Adding FortiClient deployment packages

When you create a FortiClient deployment package in FortiClient EMS, you can specify what FortiClient features to include in the deployment package for the endpoint. You can include a feature in the deployment package, then disable the feature in the profile. Because the feature is included in the deployment package, you can update the profile later to enable the feature on the endpoint.

For example, consider that you create a deployment package that has SSL VPN and IPsec VPN enabled. You then assign the deployment package to a profile where VPN is disabled. The endpoints that the profile is deployed to will have VPN disabled. At a later time, if you enable VPN on the profile, the endpoints will then have VPN enabled, since it was included in the deployment package.

After you add a FortiClient deployment package to FortiClient EMS, you cannot edit it. You can delete the deployment package from FortiClient EMS, and edit the deployment package outside of FortiClient EMS. You can then add the edited deployment package to FortiClient EMS.

  1. Go to Manage Installers > Deployment Packages.
  2. Click Add.
  3. On the Version tab, set the following options:

    Installer Type

    Configure the deployment package to use an official FortiClient installer or a custom FortiClient installer. See FortiClient installers.

    Release

    Select the FortiClient release version to install.

    Patch

    Select the specific FortiClient patch version to install.

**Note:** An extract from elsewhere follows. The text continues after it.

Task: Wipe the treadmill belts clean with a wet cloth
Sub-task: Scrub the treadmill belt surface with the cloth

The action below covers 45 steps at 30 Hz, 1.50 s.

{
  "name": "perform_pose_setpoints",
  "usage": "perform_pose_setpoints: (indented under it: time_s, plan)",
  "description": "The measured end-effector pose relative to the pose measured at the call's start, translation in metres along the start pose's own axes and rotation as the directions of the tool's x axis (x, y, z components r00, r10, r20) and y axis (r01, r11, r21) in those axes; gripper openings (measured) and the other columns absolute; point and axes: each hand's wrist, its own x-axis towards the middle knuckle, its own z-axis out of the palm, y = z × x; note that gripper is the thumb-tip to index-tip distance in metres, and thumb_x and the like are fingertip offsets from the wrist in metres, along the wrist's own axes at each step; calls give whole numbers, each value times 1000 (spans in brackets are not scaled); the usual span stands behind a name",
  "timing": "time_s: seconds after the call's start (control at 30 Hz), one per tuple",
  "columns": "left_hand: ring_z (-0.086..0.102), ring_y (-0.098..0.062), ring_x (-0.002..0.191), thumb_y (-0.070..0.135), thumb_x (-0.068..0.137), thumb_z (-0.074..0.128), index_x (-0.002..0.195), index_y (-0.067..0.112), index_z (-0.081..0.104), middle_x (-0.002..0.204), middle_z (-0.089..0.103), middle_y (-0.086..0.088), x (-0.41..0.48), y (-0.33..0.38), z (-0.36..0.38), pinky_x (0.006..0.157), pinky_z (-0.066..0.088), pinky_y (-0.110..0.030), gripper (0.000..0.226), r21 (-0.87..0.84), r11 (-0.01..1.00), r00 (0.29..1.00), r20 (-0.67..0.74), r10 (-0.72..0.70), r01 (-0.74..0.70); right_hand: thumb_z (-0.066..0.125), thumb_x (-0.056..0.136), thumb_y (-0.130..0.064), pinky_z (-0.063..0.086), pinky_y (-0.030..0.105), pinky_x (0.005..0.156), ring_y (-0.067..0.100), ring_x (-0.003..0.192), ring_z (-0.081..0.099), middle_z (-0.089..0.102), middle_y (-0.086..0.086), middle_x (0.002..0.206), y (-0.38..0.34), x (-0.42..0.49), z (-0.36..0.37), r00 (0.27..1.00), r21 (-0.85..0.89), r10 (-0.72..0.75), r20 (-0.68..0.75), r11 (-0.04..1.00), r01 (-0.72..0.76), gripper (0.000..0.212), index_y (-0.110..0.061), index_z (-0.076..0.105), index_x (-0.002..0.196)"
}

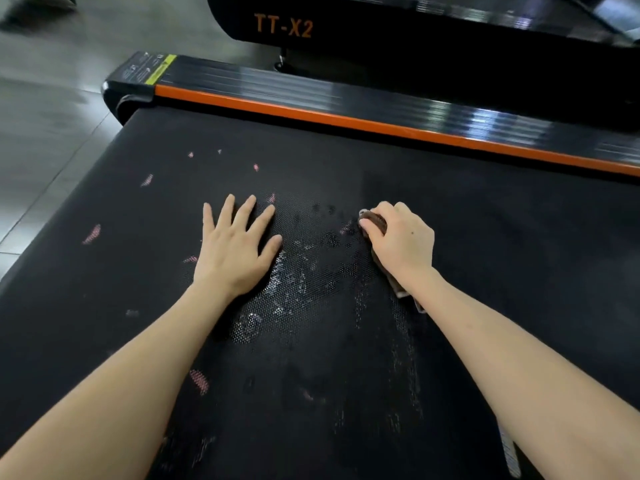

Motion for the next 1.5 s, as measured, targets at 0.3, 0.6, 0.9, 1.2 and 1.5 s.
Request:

    Keep updated to the latest patch

    Select to enable FortiClient to automatically update to the latest patch release when FortiClient is installed on an endpoint.

  4. Click Next. On the General tab, set the following options:

    Name

    Enter the FortiClient installer's name.

    Notes

    (Optional) Enter any notes about the FortiClient installer.

  5. Click Next. On the Features tab, set the following options:

    Security Fabric Agent

    Enabled by default and cannot be disabled. Installs FortiClient with Telemetry and Vulnerability Scan enabled.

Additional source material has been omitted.